And finally, we can verify that the context is our TKG cluster cc-01 by listing the pods in the kube-system namespace. We see the Antrea container networking pods running. Since the Supervisor does not use an overlay network with Antrea, we know the context has changed and any Kubernetes objects we wish to create will be deployed onto cluster cc-01.
ubuntu@cli-vm:~$ kubectl get pods -n kube-system
NAME READY STATUS RESTARTS AGE
antrea-agent-45vnp 2/2 Running 10 (5d23h ago) 7d21h
antrea-agent-8hnr4 2/2 Running 8 (6d9h ago) 7d21h
antrea-agent-sfrgs 2/2 Running 9 (5d23h ago) 7d21h
antrea-controller-c9b545758-z67kt 1/1 Running 12 (5d23h ago) 7d21h
coredns-7d8f74b498-g4pj2 1/1 Running 4 (6d9h ago) 7d21h
coredns-7d8f74b498-q84fj 1/1 Running 4 (6d9h ago) 7d21h
docker-registry-cc-01-mgbpl-97dsm 1/1 Running 0 7d21h
docker-registry-cc-01-node-pool-1-xxn9v-5ccb88b954-hvgh9 1/1 Running 0 7d21h
docker-registry-cc-01-node-pool-2-n6x66-784db4b47f-5zdjp 1/1 Running 0 7d21h
etcd-cc-01-mgbpl-97dsm 1/1 Running 7 7d21h
kube-apiserver-cc-01-mgbpl-97dsm 1/1 Running 9 (5d23h ago) 7d21h
kube-controller-manager-cc-01-mgbpl-97dsm 1/1 Running 840 (8m20s ago) 7d21h
kube-proxy-9wpgv 1/1 Running 0 7d21h
kube-proxy-gxlms 1/1 Running 0 7d21h
kube-proxy-xpkn7 1/1 Running 0 7d21h
kube-scheduler-cc-01-mgbpl-97dsm 1/1 Running 836 (8m20s ago) 7d21h
metrics-server-fd7dbcdcf-sxk27 1/1 Running 0 7d21h
With vSphere 8 customers now have a choice for how they want users to authenticate to their Kubernetes environment.
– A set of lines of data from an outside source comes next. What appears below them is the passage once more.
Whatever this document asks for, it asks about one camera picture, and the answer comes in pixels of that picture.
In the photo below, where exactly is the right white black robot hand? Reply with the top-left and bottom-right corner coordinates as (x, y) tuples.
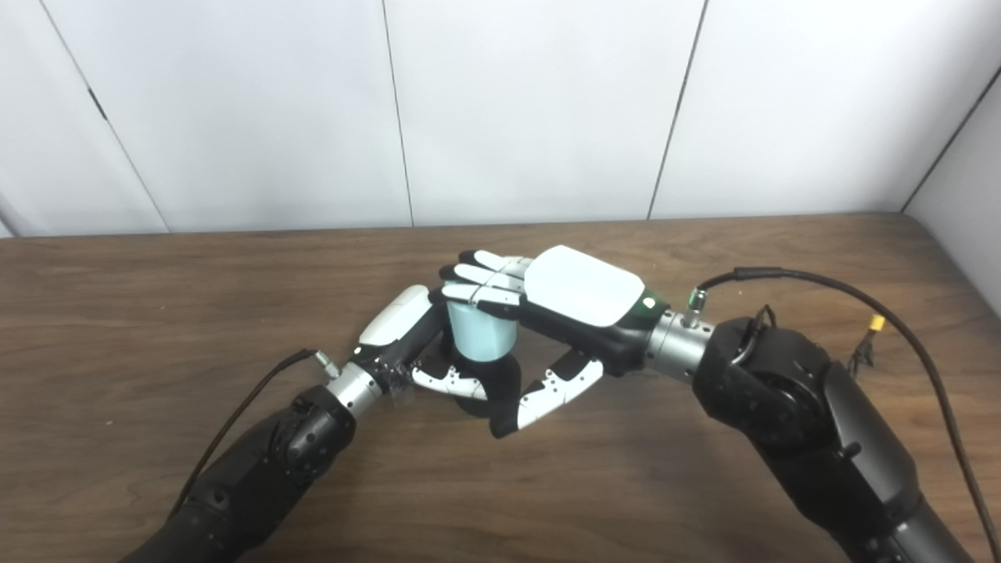
(438, 245), (669, 439)

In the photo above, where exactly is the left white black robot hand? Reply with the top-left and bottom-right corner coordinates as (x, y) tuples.
(356, 285), (490, 407)

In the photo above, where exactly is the light blue cylinder cup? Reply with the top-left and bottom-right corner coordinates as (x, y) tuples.
(446, 301), (518, 363)

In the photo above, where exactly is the black funnel-shaped nozzle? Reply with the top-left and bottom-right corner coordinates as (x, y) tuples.
(450, 356), (523, 423)

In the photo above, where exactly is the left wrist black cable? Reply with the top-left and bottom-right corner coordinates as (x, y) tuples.
(168, 348), (341, 521)

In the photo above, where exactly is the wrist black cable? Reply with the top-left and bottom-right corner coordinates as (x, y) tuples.
(168, 348), (341, 521)
(684, 266), (1001, 560)

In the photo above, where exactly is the small yellow-tipped connector wire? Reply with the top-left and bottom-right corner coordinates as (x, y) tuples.
(849, 314), (887, 368)

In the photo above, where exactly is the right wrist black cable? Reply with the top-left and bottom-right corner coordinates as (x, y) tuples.
(684, 266), (1001, 560)
In this article , we have looked at the setup and configuration needed to allow users easy access to their TKG clusters using either the built-in vSphere Single Sign-On or an external IDP of choice through integration with the Pinniped authentication service.